16 ottobre. Oggi come ieri

44219836_10215616665663641_7638813981221584896_nIl 16 ottobre è una data cerchiata nel nostro calendario civile: il 16 ottobre 1943 le forze di occupazione naziste e i loro complici fascisti rastrellarono 1024 ebrei (di cui 200 bambini) nel ghetto di Roma. Le porte dei carri bestiame che il 22 ottobre si aprirono ad Auschwitz per far scendere gli ebrei del ghetto di Roma erano state chiuse lungo i binari di servizio tra Tiburtina e lo scalo merci di San Lorenzo. Di mille deportati ne tornarono 16.

Le ricorrenze sono importanti quando diventano occasione per tornare a interrogarci sulle vicende del passato e sulla loro storia.
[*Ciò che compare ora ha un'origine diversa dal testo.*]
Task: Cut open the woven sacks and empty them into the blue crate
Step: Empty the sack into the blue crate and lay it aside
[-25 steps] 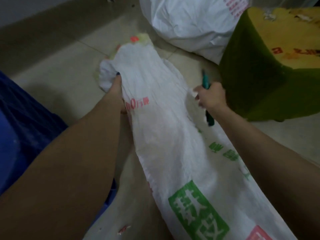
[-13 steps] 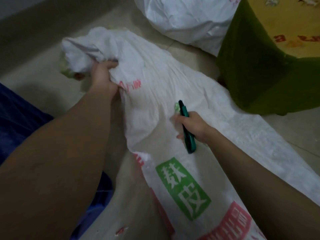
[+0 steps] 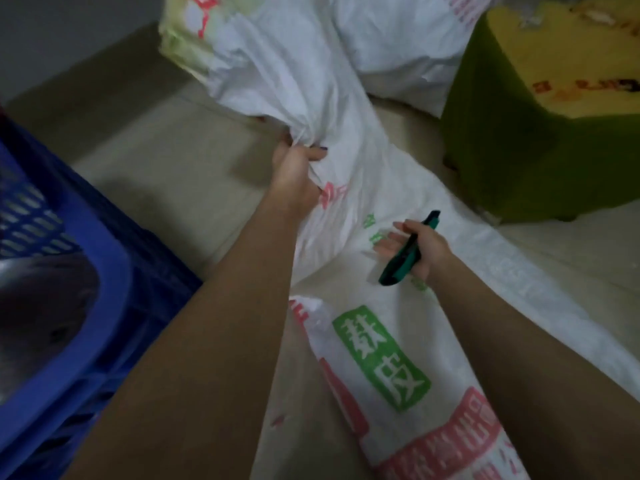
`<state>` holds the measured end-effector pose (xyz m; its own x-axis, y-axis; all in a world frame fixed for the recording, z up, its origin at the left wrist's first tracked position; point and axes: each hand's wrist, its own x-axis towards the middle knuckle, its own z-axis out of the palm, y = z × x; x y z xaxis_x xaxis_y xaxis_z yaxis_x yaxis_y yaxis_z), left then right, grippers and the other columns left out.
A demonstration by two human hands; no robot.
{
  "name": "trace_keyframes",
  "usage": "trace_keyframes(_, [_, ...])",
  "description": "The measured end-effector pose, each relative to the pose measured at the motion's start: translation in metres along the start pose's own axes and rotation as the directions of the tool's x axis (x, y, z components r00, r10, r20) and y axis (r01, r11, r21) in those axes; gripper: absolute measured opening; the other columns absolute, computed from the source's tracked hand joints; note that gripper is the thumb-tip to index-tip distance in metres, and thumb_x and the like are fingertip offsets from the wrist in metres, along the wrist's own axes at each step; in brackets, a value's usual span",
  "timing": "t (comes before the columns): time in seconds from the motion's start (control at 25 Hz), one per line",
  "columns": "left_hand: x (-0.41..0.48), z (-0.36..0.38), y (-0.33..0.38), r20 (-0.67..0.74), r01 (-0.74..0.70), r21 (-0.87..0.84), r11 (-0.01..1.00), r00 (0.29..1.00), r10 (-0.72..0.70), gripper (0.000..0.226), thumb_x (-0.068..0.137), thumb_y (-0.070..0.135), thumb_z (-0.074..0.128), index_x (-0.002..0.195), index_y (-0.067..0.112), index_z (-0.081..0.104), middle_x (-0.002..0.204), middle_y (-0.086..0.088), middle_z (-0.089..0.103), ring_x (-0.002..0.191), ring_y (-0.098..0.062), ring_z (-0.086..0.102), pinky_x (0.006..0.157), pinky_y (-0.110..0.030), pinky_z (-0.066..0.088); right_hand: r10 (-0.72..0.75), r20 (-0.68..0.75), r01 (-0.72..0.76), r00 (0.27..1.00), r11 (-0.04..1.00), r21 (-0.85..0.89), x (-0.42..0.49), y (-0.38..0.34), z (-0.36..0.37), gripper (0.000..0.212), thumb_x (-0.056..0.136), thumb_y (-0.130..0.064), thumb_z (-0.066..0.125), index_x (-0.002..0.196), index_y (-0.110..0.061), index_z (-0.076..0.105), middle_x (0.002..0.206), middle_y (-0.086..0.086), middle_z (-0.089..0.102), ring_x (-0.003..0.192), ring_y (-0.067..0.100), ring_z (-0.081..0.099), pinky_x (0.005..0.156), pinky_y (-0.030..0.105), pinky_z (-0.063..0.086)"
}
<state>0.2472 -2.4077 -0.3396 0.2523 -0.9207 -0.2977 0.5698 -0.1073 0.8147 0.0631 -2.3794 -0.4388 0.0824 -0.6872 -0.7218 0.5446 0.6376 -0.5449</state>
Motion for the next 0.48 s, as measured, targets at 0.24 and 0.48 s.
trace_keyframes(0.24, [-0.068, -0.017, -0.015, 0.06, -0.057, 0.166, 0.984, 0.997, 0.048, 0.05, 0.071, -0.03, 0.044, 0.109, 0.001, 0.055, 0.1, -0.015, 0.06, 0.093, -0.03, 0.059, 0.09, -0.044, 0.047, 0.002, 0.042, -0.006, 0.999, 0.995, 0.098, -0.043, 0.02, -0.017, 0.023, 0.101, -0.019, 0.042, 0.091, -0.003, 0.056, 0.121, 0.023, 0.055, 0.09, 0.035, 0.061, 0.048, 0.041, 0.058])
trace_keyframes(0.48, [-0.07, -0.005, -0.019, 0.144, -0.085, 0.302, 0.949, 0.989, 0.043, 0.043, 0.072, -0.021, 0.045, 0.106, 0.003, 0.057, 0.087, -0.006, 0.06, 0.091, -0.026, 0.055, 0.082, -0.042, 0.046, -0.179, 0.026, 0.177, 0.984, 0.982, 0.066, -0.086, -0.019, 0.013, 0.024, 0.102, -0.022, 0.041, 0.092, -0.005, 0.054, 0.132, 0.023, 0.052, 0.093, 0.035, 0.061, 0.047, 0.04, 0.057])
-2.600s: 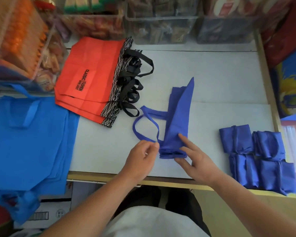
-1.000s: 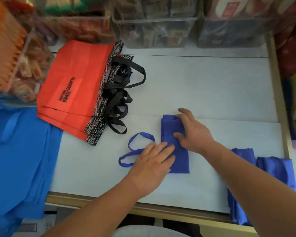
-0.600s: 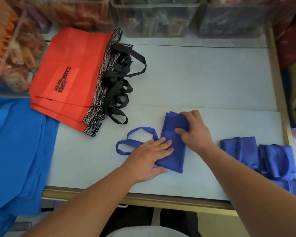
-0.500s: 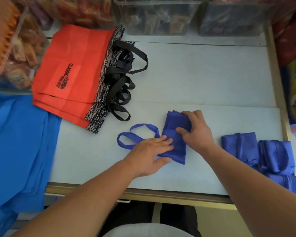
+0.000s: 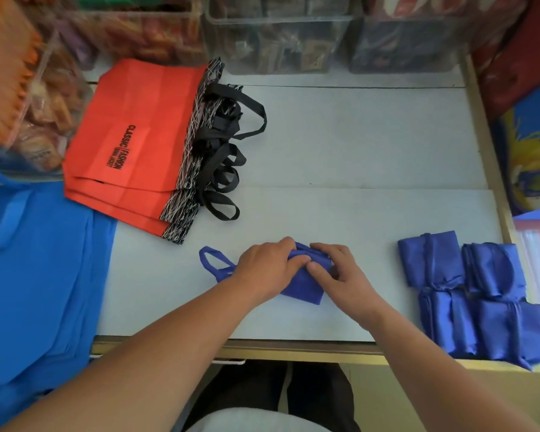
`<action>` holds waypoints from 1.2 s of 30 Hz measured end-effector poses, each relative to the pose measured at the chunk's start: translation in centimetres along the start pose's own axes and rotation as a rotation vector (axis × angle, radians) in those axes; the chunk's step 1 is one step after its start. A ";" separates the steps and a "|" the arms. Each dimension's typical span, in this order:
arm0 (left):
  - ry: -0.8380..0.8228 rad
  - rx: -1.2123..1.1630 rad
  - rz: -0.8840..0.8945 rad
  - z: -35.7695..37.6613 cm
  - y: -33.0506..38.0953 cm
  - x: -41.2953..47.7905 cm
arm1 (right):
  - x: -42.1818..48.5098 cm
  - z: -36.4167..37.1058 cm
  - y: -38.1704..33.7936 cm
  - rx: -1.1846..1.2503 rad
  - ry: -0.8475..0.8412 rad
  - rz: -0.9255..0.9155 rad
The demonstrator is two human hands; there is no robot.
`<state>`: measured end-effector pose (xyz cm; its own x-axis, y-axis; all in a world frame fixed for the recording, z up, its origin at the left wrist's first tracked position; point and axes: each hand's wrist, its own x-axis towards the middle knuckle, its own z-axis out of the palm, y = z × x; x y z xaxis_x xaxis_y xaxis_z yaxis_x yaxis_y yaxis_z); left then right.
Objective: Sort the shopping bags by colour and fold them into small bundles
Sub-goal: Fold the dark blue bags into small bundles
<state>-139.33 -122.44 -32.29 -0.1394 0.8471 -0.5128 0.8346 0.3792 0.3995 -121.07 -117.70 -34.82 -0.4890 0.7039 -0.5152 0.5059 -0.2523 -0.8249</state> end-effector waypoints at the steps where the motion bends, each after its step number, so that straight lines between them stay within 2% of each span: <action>1: 0.005 -0.023 -0.006 0.0 0.0 0.2 | 0.2 0.2 0.3 -0.051 0.047 -0.026; 3: 0.073 -0.060 0.005 -0.1 -0.1 0.2 | 0.6 0.6 0.8 -0.122 0.131 -0.065; 4: 0.167 -0.032 0.066 0.0 -0.2 0.0 | 0.8 0.8 0.9 -0.153 0.164 -0.077; 6: 0.334 0.066 0.296 0.8 -1.2 -0.6 | 1.2 1.2 1.2 -0.188 0.209 -0.083; 8: 0.337 0.197 0.519 2.2 -2.8 -1.1 | 1.6 1.4 1.2 -0.172 0.235 -0.068; 9: 0.302 0.259 0.556 2.9 -3.6 -1.2 | 1.7 1.4 1.1 -0.162 0.237 -0.060; 11: 0.248 0.266 0.509 4.3 -5.1 -1.3 | 2.0 1.4 1.0 -0.168 0.238 -0.050; 18: 0.265 0.230 0.404 5.8 -5.3 -0.9 | 1.6 2.0 0.5 -0.263 0.311 -0.042; 21: 0.295 0.069 0.292 6.5 -3.7 -1.2 | 0.1 2.5 -0.2 -0.491 0.414 -0.230; 23: 0.307 -0.111 0.213 6.9 -1.6 -1.2 | -0.4 3.0 0.0 -0.625 0.353 -0.376; 25: 0.293 -0.240 0.212 6.9 0.1 -1.2 | -0.2 2.8 0.9 -0.619 0.224 -0.341; 27: 0.262 -0.316 0.259 6.9 0.2 -1.4 | 0.6 1.9 2.7 -0.729 0.109 -0.278; 30: 0.307 -0.209 0.293 6.3 -2.3 -2.5 | 1.7 1.3 4.5 -0.994 -0.017 -0.233; 33: 0.347 -0.071 0.311 5.7 -4.8 -2.8 | 2.0 1.7 4.1 -1.046 0.000 -0.178; 36: 0.321 -0.090 0.338 4.4 -6.1 -2.6 | 2.0 1.6 3.8 -1.088 -0.032 -0.163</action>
<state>-141.75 -128.62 -36.75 -0.0371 0.9954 -0.0878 0.8140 0.0811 0.5751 -121.30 -118.32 -39.40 -0.6171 0.6541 -0.4373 0.7817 0.5730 -0.2460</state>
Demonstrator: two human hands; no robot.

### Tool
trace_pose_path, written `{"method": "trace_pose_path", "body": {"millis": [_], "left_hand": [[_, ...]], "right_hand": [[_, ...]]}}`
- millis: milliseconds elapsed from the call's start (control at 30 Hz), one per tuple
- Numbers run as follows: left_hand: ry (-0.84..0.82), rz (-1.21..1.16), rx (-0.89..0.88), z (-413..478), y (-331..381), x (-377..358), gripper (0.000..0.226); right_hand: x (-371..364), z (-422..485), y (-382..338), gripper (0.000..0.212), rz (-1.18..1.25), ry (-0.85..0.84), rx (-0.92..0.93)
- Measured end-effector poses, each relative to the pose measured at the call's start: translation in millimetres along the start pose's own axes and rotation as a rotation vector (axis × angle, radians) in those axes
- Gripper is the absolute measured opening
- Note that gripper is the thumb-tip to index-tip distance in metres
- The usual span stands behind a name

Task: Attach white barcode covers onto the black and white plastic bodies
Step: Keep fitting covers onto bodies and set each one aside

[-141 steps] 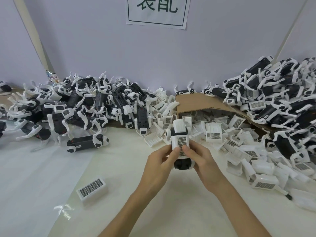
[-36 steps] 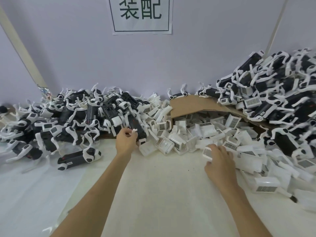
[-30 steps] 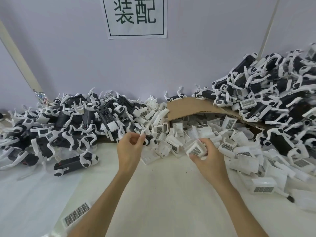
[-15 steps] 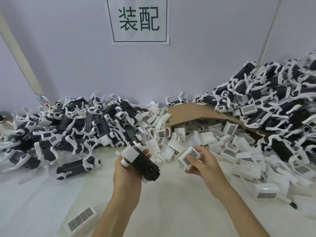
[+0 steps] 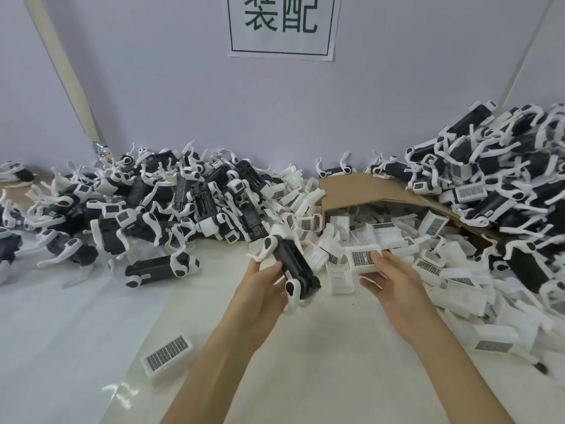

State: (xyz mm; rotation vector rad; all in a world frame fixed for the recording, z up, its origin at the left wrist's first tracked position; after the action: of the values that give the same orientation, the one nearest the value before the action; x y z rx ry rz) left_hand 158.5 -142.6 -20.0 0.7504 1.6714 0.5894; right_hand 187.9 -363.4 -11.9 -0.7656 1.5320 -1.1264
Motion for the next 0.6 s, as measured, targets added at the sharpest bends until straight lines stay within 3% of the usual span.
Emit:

Ricordiamo allora che la deportazione degli ebrei romani nei campi di sterminio allestiti dai nazisti in Polonia fu l’esito drammatico delle politiche antisemite che il governo guidato da Mussolini inaugurò nell’estate di ottant’anni fa. Che deportazioni simili avvennero nell’Italia occupata. Che le “leggi per la difesa della razza” non furono le uniche misure del razzismo fascista e che di segregazione e deportazioni (analoghe seppure diverse) soffrirono e perirono altre minoranze culturali italiane – fra tutte ricordiamo quelle sinta e rom. Che l’antisemitismo si adagiò comodamente su coscienze addomesticate all’odio e al disprezzo dell’altro, addestrate alla disumanità sui campi di battaglia – e dalla propaganda – delle guerre di conquista delle colonie africane.

Ma le ricorrenze hanno senso soprattutto se sanno interrogare il presente.
Per questo, di fronte alla violenza con cui lo Stato ripropone retoriche e pratiche che richiamano quel passato, e di fronte al silenzio e al favore con cui queste “nuove” politiche vengono accolte, ribadiamo la nostra ostinata volontà di restare umani:

Oggi come ieri, da Riace a Roma, pratichiamo atti di ribellione, sabotaggio e di libertà.